## What the task asks
Go line by line through the data below and count those with the string "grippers". Give the number only.

[Records from a data source]

───

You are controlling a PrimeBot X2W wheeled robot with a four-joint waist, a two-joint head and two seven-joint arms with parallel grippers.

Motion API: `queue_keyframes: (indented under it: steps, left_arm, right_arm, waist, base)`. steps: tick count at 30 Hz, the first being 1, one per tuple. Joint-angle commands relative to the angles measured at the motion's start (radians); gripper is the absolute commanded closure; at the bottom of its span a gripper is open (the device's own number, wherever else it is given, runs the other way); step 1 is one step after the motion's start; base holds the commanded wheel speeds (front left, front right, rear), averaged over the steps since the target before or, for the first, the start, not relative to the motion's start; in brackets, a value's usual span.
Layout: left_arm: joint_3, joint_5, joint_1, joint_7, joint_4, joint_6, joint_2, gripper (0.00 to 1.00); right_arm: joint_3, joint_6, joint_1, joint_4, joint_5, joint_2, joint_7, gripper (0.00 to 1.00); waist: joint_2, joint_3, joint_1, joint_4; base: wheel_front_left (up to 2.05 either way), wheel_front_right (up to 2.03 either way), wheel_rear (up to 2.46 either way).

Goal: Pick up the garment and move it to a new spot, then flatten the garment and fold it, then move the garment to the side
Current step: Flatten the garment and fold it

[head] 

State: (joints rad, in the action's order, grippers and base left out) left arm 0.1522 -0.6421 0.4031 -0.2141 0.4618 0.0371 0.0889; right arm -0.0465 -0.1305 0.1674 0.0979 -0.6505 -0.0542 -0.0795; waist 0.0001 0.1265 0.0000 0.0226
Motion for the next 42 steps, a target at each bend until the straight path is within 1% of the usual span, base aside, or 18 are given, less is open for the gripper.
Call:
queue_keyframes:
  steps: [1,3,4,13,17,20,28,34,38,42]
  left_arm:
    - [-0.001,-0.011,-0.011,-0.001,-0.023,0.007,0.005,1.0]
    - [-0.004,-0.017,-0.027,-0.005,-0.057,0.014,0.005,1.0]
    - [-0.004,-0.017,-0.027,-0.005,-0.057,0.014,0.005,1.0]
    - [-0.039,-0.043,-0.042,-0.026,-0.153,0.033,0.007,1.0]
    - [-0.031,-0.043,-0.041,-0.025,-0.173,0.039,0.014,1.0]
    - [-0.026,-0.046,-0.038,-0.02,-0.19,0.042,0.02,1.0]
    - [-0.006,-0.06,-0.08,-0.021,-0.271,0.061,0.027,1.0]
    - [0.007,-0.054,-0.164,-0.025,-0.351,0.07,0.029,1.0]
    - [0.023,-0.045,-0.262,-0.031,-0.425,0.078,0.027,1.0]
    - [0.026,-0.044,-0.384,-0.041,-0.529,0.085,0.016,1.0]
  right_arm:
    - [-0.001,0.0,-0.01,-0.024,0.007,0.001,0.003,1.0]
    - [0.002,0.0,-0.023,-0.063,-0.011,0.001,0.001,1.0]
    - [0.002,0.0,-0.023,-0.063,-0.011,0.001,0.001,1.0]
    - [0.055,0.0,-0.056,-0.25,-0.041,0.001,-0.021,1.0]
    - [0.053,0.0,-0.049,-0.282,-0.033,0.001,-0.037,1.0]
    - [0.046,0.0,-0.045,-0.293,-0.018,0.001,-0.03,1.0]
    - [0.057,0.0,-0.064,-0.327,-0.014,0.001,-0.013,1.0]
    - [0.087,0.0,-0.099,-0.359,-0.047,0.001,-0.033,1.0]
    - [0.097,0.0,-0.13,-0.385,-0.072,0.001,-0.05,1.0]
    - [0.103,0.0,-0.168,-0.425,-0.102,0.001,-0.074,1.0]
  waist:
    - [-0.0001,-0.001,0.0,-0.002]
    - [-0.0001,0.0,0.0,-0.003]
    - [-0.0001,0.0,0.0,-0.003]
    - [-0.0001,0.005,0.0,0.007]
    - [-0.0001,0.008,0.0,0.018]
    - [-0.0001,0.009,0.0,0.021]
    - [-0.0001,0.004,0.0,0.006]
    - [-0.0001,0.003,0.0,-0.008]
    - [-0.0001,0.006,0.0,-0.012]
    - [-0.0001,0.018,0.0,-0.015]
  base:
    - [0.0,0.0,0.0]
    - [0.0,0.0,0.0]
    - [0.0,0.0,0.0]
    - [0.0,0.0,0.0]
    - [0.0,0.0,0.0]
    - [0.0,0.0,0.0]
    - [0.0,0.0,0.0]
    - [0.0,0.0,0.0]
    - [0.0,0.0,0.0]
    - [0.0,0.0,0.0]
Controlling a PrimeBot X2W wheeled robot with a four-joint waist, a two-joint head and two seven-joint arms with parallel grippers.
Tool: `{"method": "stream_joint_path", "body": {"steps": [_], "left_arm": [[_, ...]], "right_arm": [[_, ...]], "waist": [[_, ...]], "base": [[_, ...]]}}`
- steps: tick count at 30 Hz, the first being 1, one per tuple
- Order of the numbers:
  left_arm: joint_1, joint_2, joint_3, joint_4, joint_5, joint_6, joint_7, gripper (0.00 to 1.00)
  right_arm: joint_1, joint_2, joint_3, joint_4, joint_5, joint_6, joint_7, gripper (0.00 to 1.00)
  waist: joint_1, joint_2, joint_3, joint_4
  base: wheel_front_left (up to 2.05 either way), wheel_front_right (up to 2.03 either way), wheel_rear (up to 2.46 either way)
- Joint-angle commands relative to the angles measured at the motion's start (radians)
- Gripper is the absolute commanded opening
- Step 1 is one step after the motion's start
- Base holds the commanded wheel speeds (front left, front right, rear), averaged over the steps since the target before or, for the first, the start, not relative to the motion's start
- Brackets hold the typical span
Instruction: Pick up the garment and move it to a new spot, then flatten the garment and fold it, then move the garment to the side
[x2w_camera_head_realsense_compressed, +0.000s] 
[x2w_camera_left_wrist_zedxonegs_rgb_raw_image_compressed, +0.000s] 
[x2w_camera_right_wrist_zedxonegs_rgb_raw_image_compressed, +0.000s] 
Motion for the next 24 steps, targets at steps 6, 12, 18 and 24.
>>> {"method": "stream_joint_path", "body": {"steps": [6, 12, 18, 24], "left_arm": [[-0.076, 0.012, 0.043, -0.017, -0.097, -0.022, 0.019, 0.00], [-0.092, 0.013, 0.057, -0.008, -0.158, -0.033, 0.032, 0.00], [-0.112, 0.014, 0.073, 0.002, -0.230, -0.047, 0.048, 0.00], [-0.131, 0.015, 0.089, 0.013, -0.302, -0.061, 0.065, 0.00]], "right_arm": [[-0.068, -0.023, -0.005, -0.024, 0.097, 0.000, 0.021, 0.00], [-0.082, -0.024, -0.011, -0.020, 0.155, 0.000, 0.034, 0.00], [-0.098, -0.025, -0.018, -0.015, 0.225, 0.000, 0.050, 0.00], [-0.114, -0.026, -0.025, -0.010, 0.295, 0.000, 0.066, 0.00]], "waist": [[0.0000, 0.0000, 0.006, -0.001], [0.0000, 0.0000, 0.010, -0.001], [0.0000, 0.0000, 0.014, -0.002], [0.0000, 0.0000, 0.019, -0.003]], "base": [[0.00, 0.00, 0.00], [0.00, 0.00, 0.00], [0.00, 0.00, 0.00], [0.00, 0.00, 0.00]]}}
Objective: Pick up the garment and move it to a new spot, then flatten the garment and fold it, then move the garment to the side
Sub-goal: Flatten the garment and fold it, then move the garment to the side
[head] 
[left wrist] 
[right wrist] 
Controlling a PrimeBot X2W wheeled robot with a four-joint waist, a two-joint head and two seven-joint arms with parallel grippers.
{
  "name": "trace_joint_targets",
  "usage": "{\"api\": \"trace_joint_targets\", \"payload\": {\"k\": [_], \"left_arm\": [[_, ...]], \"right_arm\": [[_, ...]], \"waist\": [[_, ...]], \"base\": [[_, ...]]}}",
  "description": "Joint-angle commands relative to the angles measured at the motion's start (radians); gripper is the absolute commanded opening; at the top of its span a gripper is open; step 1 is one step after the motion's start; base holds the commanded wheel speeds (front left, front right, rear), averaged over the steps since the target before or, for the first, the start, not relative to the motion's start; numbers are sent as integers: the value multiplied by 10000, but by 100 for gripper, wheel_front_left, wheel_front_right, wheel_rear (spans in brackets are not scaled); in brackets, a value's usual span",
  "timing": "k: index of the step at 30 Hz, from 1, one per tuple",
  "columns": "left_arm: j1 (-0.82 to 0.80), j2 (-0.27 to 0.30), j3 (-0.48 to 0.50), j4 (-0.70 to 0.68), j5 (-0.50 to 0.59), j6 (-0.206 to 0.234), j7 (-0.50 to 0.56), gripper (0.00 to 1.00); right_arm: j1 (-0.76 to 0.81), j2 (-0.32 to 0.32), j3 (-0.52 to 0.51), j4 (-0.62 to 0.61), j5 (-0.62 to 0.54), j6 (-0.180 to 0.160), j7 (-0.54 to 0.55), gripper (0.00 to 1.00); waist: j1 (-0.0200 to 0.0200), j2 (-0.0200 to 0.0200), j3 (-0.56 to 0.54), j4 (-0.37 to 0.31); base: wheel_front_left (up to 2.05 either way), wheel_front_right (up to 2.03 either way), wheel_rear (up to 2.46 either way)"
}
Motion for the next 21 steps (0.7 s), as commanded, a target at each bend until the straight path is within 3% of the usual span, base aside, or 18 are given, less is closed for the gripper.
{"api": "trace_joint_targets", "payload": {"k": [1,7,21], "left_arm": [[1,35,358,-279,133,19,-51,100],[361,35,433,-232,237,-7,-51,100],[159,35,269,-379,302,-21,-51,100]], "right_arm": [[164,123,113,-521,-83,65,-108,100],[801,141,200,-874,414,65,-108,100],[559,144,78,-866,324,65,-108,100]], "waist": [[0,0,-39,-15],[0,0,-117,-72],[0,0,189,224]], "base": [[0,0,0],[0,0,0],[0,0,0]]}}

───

## Exercise output
4